What is Folliculitis?
Folliculitis is a common skin condition that manifests itself as numerous small red or pink bumps at the site of the hair follicule. Folliculitis is the infection of hair follicles. It causes a "chicken skin" appearance on the skin. Folliculitis can affect any part of the skin, including skin on the chest, back, arms, legs, buttocks, and cheeks.
Hot tub folliculitis typically appears about 72 hours after you have been in a hot tub or spa. Many small pustules appear on your torso and sometimes on your arms and legs. You may have a mild fever and feel ill. This type of folliculitis usually goes away on its own within ten days. Hot tub folliculitis rarely requires treatment.
Folliculitis symptoms vary depending upon the type of infection. These are the top five symptoms of folliculitis to watch out for:
1. Pain. If you have folliculitis, you may experience scalp pain. This happens because bacteria attack your hair follicles or fungi make them swell and turn them into full-blown folliculitis.
2. Erythema is an inflammation and redness of the skin. Before the formation of pustules and the appearance of pus, the affected skin changes color.

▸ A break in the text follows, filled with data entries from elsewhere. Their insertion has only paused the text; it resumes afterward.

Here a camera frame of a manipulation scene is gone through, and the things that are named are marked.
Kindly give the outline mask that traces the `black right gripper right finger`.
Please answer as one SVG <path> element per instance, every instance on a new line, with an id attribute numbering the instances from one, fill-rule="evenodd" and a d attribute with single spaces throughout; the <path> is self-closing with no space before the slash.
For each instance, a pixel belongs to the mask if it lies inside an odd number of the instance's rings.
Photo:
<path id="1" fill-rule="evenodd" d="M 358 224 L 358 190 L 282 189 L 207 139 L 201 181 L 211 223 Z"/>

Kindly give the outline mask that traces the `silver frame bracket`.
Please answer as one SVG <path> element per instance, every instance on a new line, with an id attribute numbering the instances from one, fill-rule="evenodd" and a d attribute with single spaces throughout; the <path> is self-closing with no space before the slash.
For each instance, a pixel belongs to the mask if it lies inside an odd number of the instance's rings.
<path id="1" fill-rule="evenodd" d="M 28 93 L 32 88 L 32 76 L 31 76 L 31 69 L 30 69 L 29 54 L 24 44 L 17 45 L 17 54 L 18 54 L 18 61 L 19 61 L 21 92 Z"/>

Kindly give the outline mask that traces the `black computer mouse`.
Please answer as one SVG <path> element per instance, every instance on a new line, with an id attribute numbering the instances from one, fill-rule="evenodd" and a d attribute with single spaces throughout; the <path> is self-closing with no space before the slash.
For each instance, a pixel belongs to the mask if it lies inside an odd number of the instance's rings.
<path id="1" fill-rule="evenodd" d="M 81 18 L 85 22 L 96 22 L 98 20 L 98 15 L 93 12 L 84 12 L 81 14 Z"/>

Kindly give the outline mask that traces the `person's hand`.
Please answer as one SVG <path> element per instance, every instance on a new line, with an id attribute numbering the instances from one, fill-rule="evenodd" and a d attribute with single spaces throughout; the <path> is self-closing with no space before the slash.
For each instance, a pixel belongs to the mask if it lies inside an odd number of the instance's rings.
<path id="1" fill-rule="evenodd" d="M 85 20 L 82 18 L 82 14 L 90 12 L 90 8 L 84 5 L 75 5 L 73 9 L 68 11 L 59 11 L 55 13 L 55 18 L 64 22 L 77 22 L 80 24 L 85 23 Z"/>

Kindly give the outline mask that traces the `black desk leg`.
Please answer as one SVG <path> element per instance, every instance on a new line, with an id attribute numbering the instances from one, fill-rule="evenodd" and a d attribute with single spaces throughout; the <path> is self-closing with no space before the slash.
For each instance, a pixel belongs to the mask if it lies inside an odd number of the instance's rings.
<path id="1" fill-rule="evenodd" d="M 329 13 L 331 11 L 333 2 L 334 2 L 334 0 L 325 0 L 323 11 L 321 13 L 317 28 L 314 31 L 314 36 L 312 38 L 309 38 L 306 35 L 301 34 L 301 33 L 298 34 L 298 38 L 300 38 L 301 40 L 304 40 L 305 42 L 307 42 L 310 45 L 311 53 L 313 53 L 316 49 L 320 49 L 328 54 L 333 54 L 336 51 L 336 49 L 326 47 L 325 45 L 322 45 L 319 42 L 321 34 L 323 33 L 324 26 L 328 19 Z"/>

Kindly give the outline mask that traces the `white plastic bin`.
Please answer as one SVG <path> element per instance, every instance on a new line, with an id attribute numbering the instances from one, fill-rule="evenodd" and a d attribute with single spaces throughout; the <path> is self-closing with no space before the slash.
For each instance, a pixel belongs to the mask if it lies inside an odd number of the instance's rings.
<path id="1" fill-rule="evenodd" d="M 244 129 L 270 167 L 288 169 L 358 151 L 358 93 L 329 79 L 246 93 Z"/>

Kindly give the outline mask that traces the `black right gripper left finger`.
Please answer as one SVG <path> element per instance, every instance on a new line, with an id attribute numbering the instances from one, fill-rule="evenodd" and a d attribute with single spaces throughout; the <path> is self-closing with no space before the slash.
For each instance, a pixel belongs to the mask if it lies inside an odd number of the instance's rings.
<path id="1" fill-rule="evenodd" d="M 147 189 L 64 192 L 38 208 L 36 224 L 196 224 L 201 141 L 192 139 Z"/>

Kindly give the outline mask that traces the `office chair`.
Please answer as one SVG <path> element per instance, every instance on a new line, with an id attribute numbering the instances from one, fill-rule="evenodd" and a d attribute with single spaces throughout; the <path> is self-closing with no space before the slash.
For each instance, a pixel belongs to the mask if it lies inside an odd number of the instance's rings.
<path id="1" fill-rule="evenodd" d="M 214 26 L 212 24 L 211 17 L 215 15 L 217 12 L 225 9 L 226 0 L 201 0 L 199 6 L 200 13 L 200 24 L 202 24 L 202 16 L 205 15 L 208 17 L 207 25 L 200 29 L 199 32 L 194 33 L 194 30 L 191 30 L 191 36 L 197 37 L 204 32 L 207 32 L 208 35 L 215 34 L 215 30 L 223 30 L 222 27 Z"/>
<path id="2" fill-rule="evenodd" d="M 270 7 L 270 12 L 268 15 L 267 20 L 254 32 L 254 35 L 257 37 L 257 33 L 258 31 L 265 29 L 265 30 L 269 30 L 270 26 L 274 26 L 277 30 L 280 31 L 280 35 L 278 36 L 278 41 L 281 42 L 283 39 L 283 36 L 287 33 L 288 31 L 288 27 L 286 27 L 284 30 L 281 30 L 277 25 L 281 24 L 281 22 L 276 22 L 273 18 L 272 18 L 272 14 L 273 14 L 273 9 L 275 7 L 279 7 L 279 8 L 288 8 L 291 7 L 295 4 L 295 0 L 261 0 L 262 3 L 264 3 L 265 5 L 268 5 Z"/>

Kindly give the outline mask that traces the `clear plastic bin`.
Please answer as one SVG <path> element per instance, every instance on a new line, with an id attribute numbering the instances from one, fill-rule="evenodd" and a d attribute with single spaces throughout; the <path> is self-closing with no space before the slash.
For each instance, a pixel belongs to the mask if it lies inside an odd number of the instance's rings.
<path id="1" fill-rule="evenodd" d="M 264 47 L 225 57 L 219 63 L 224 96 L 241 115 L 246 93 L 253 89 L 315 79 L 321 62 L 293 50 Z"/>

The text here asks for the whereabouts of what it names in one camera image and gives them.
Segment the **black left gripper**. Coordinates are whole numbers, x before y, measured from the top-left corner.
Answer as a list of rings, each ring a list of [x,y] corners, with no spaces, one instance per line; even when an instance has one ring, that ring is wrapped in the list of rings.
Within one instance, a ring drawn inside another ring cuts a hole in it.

3. Edema is a symptom of folliculitis. It is a skin condition that manifests itself with the accumulation of liquid right under the upper epidermal stratus. It forms small but obvious bags all over your body. Due to the formation of pus under your skin, the hair follicle gets larger and larger. It ends up looking like a small bag under your skin.
4. Rashes are another symptom of folliculitis. Rashes appear everywhere — from your scalp to your inner thighs, your armpits, and even your buttocks. Do not scratch the skin and break the little bags of pus. If you break the bags, the pathogenic bacteria or fungi will spread like wildfire and infect other areas.
5. Fever and exhaustion are other symptoms associated with folliculitis. When folliculitis has been left untreated for a long period, bacteria and fungi can penetrate hair follicles completely. It can reach the bloodstream and turn an innocent skin condition into a systemic infection.